=== Begin Enclosure ===

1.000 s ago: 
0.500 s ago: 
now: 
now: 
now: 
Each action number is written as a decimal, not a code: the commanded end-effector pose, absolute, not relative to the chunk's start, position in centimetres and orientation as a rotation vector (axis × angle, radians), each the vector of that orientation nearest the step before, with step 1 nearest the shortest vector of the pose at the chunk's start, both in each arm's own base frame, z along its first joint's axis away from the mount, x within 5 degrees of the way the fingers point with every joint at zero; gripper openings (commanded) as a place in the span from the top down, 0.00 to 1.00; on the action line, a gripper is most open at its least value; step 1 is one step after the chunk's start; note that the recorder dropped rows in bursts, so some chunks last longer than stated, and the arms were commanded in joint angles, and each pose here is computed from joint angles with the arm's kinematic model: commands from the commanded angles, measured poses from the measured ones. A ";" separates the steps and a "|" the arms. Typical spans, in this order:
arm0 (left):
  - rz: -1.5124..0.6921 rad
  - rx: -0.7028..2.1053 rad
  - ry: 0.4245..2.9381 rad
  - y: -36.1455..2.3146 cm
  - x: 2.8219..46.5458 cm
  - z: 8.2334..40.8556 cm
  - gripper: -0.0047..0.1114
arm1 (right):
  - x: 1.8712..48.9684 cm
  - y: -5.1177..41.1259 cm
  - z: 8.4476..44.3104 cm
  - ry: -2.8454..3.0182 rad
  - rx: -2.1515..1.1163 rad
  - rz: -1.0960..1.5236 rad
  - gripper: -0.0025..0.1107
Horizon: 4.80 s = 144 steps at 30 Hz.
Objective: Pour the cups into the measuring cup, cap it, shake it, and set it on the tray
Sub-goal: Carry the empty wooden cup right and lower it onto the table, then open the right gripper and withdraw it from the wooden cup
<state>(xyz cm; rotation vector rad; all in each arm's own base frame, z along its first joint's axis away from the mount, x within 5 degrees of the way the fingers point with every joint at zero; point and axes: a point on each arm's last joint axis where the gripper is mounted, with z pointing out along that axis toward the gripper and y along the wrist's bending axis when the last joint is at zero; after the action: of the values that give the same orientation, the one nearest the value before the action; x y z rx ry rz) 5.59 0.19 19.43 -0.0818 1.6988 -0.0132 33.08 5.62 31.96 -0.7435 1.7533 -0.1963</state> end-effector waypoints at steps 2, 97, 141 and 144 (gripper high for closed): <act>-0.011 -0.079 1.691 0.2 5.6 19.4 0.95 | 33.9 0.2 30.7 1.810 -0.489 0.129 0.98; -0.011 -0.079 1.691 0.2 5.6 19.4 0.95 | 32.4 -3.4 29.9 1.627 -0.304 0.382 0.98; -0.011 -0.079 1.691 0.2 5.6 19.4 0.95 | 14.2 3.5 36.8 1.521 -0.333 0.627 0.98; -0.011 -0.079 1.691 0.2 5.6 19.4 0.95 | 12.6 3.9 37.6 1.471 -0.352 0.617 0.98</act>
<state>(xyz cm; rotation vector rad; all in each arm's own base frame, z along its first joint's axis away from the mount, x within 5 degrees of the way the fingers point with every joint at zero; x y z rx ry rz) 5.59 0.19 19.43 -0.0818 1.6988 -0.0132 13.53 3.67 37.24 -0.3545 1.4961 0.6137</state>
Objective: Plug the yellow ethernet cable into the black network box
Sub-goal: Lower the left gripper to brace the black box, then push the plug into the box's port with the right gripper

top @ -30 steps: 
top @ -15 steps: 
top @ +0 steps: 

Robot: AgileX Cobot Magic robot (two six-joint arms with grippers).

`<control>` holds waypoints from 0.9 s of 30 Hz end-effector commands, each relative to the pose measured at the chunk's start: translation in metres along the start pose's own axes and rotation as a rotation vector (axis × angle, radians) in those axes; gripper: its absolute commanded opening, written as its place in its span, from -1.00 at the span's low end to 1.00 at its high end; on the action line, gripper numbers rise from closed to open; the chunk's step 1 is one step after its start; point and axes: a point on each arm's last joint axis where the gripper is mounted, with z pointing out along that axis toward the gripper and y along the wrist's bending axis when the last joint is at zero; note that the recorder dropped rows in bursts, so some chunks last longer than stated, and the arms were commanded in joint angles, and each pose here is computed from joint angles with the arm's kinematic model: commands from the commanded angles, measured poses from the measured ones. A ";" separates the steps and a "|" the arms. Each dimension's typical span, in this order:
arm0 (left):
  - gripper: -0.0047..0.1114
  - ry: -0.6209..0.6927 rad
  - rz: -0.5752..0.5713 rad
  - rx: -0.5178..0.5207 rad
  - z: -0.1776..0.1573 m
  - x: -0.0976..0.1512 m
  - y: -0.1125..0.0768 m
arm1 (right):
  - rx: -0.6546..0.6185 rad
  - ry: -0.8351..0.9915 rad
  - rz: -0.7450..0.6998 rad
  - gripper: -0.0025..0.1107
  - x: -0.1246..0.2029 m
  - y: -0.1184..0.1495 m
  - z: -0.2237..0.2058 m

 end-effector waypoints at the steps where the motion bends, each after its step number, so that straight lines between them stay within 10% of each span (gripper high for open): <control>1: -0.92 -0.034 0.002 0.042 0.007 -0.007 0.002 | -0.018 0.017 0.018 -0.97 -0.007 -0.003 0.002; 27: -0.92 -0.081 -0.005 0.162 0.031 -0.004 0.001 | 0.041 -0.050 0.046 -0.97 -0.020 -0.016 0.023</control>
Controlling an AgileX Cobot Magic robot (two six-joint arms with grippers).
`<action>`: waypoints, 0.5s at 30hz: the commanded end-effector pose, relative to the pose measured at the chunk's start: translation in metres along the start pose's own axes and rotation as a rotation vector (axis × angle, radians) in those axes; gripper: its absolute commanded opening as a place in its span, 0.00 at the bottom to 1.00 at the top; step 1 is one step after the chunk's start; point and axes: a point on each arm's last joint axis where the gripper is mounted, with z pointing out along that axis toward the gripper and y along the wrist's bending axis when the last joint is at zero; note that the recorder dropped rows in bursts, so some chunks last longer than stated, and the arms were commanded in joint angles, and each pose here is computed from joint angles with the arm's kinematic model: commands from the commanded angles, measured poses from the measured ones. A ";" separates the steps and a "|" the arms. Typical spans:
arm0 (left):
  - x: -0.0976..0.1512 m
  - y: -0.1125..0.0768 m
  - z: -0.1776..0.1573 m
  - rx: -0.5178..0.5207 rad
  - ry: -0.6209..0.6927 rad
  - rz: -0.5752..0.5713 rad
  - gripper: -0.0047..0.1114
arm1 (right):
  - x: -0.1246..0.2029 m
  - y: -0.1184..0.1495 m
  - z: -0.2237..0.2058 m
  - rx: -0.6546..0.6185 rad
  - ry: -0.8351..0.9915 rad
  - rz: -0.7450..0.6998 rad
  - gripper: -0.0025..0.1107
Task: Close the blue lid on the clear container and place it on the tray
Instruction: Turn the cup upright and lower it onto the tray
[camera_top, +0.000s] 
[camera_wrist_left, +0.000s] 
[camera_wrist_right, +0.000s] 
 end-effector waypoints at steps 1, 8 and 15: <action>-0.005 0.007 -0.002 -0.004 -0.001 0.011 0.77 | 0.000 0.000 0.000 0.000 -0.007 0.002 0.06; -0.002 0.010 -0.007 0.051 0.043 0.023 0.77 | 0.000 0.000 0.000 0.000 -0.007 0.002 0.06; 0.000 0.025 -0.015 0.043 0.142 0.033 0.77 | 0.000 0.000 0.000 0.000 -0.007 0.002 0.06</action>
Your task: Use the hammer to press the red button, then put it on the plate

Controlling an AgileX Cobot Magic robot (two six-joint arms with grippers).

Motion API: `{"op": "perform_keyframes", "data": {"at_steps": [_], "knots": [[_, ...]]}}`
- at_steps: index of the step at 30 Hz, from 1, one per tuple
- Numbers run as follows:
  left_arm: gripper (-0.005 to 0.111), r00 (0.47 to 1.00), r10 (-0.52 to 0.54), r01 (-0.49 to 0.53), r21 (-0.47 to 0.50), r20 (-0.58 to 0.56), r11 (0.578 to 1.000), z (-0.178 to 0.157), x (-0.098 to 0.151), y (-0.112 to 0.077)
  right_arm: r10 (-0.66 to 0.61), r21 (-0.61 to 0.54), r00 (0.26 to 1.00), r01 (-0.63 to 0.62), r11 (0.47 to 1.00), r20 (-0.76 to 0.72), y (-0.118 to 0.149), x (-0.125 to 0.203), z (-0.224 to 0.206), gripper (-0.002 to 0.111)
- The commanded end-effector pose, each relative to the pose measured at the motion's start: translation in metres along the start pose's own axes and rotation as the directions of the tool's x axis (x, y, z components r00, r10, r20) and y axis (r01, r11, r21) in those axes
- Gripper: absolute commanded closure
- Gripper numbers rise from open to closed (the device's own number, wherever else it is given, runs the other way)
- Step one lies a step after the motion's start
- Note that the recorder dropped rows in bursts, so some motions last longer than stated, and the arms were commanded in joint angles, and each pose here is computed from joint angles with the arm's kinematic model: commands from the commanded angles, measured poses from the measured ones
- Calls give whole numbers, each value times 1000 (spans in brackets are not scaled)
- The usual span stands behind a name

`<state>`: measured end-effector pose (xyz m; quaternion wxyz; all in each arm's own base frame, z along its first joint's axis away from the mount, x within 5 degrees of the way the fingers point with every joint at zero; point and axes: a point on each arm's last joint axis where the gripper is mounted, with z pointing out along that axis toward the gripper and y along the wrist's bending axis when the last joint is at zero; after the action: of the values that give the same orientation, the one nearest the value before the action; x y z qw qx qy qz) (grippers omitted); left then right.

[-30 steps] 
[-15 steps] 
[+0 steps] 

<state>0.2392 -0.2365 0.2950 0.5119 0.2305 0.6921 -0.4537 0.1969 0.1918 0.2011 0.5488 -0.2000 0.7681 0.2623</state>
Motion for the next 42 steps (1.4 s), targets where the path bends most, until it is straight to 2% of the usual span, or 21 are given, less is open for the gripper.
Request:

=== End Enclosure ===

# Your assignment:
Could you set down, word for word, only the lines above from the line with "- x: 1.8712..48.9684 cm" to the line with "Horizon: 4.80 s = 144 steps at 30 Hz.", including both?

# Response to this task:
  - x: 1.8712..48.9684 cm
  - y: -5.1177..41.1259 cm
  - z: 8.4476..44.3104 cm
  - ry: -2.8454..3.0182 rad
  - rx: -2.1515..1.1163 rad
  - rz: -1.0960..1.5236 rad
  - gripper: -0.0025..0.1107
Horizon: 4.80 s = 144 steps at 30 Hz.

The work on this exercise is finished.